On 'Dynasty', Pamela played Claudia, "I never considered Claudia a basket case. I think that anyone going through some emotional stress, no matter how ill-defined it is, doesn’t see themselves that way. I felt playing her that everything she did was justified and logical: it all made sense to her – and to me in playing her. In terms of the fantasy that this show has, she was probably the most identifiable character. She wasn’t someone who was so rich and had a sense of values that no one could relate to. The tenor of the mail I was getting was very supportive."
However "she (Claudia) won’t live happily ever after though. No one ever does in 'Dynasty'. The real strength of the show is that people like watching another family suffer, especially when times are bad. And the fact they suffer on a grander scale, makes it even more acceptable. The whole of 'Dynasty' revolves around sexual relationships and money. I would rather my children had a curiosity about life than about death which is what all the violence on most TV shows brings."
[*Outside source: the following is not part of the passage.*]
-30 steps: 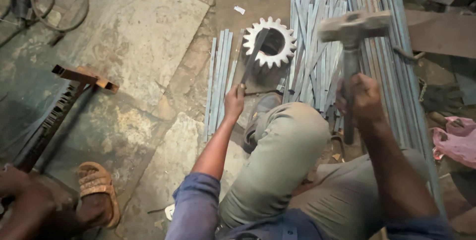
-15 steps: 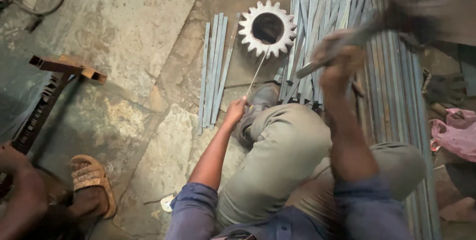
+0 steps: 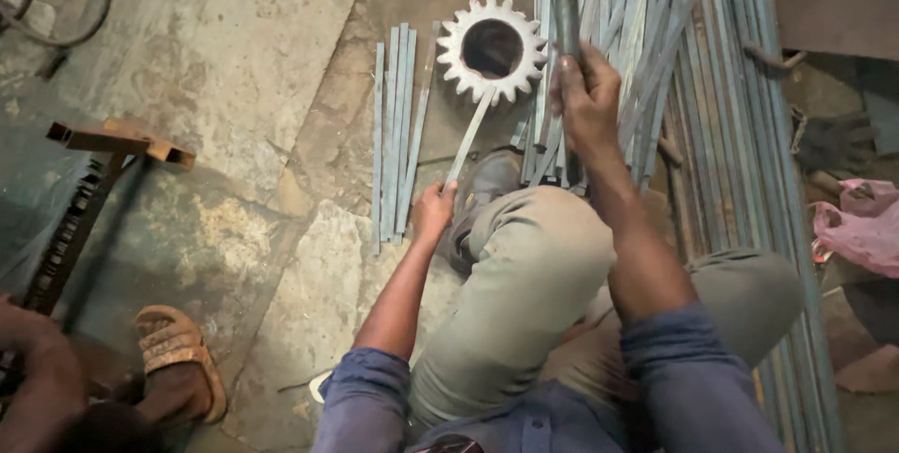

In 1978, Pamela starred in "that 3-letter word" show, 'W.E.B'. "In the trade, web means network," it was mentioned. It was the height of the Women's Liberation Movement. Pamela played an ambitious 29-year-old TV executive at the make-believe TV network Trans-Atlantic Broadcasting Company. Pamela made known, "I can't answer for how the women of America are going to react to this ('W.E.B'). I'm not hyping the women's cause, though. This show ('W.E.B') just portrays one woman dealing realistically with situations."
Lin Bolen was in charge of daytime programming at NBC until 1976 because "there were certain power struggles which I sort of became involved in." Lin created 'W.E.B'. She told the Pittsburgh Press television and radio editor Barbara Holsopple, "This series is true to the inside workings of the networks. After all, I lived it and I know the inner workings. Most of the stories are taken directly from my experiences. Of course they've been changed and dramatized, but the essentials are true.
"I had to learn on the job. I spent the first year feeling as if I was hanging on a cliff by my fingernails. I rose in that corporation because I worked my tail off. I went to work for them because I wanted to make myself a credible program packager. When it became too political for me, I moved on. But it was my decision to take a walk. The network actually offered me an enormous empire as well as a lot of money to stay. Yes, I'm an outrageous person. I stand on chairs and scream. I'm not afraid to say what I think to anyone. I care about my projects and I'm not going to let anyone walk away with them."
Of 'W.E.B', Pamela remembered, ". . . I was in every scene, every frame, day in day out. It was too much responsibility. 'Dynasty', on the other hand, is a delight. It's the best of both worlds for me: I'm working on a show that's giving me tremendous exposure, and I only have to work a few days a week. The level of what you're able to do on TV in terms of acting is pretty restricted anyway, so to be able to do it a few days a week and still have a life is all right."
Of those decades between the 1950s and 1980s, Diahann noted, "Those 30 years have seen tremendous changes in the workforce. In the old days, the only women I saw in this business were in the make-up, hairdressing and wardrobe departments. Now I'm surrounded by women executives, writers, directors, producers and even women stagehands."